Die Philosophie des Anarchismus ist in dem Wort „Freiheit“ enthalten, dennoch ist sie umfassend genug, um auch alles andere einzuschließen, was dem Fortschritt förderlich ist. Der Anarchismus setzt dem menschlichen Fortschritt, dem Denken und der Erforschung keinerlei Schranken; nichts wird als so wahr oder so sicher angesehen, dass zukünftige Entdeckungen es nicht als falsch erweisen könnten; daher hat er nur ein unfehlbares, unveränderliches Motto: „Freiheit“. Freiheit, jede Wahrheit zu entdecken, Freiheit, sich zu entwickeln, natürlich und vollständig zu leben. Andere Denkschulen bestehen aus kristallisierten Ideen – Prinzipien, die zwischen den Brettern von langen Plattformen gefangen und aufgespießt sind und als zu heilig angesehen werden, um durch eine genaue Untersuchung gestört zu werden. Bei allen anderen „Themen“ gibt es immer eine Grenze, eine imaginäre Grenzlinie, über die der forschende Geist nicht einzudringen wagt, damit nicht eine Lieblingsidee zu einem Mythos wird.
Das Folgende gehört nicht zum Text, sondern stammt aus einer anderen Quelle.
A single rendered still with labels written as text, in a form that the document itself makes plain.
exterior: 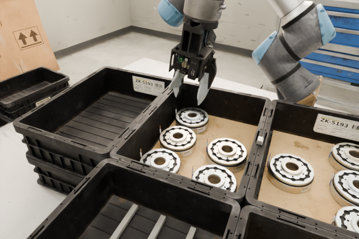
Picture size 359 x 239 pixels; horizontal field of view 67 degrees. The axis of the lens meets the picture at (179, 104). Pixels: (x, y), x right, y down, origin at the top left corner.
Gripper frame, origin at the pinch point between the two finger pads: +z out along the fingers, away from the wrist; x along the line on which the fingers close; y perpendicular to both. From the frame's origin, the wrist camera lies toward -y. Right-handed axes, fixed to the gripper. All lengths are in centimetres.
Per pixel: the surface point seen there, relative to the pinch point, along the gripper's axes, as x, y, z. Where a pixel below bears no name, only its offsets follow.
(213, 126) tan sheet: 6.3, -12.3, 16.3
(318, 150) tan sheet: 35.9, -13.2, 11.7
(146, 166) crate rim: -0.7, 19.6, 7.3
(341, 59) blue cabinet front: 68, -184, 41
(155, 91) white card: -17.4, -18.2, 15.4
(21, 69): -218, -120, 120
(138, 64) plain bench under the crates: -53, -71, 39
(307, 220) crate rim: 29.9, 19.9, 2.6
Aber der Anarchismus ist der Platzanweiser der Wissenschaft – der Zeremonienmeister für alle Formen der Wahrheit. Er würde alle Barrieren zwischen dem menschlichen Wesen und der natürlichen Entwicklung beseitigen. Von den natürlichen Ressourcen der Erde alle künstlichen Beschränkungen, damit der Körper genährt wird, und von der universellen Wahrheit alle Schranken von Vorurteilen und Aberglauben, damit sich der Geist symmetrisch entwickelt.

Anarchist*innen wissen, dass jeder großen, grundlegenden Veränderung in der Gesellschaft eine lange Periode der Bildung vorausgehen muss, daher glauben sie nicht an Wahlbetteln oder politische Kampagnen, sondern an die Entwicklung selbstdenkender Individuen.

Wir wenden uns von der Regierung ab, weil wir wissen, dass (legalisierte) Gewalt in die persönliche Freiheit des Menschen eindringt, sich der natürlichen Elemente bemächtigt und zwischen den Menschen und den natürlichen Gesetzen eingreift; aus dieser Ausübung von Gewalt durch die Regierungen fließt fast all das Elend, die Armut, das Verbrechen und die Verwirrung, die in der Gesellschaft existieren.

Wir sehen also, dass es tatsächliche, materielle Barrieren gibt, die den Weg blockieren. Diese müssen beseitigt werden. Wenn wir hoffen könnten, dass sie wegschmelzen, weggewählt oder ins Nichts gebetet werden, würden wir uns damit begnügen, zu warten, zu wählen und zu beten. Aber sie sind wie große Felsen, die sich zwischen uns und einem Land der Freiheit auftürmen, während hinter uns die dunklen Abgründe einer hart erkämpften Vergangenheit gähnen. Sie mögen durch ihr eigenes Gewicht und den Verfall der Zeit zerbröckeln, aber still darunter zu stehen, bis sie fallen, bedeutet, im Absturz begraben zu werden. In einem Fall wie diesem muss etwas getan werden – die Felsen müssen entfernt werden. Passivität, während sich die Sklaverei über uns stiehlt, ist ein Verbrechen. Für den Moment müssen wir vergessen, dass wir Anarchist*innen sind — wenn die Arbeit vollbracht ist, können wir vergessen, dass wir Revolutionär*innen waren — daher glauben die meisten Anarchist*innen, dass die kommende Veränderung nur durch eine Revolution erfolgen kann, weil die besitzende Klasse eine friedliche Veränderung nicht zulassen wird; dennoch sind wir bereit, für den Frieden um jeden Preis zu arbeiten, außer um den Preis der Freiheit.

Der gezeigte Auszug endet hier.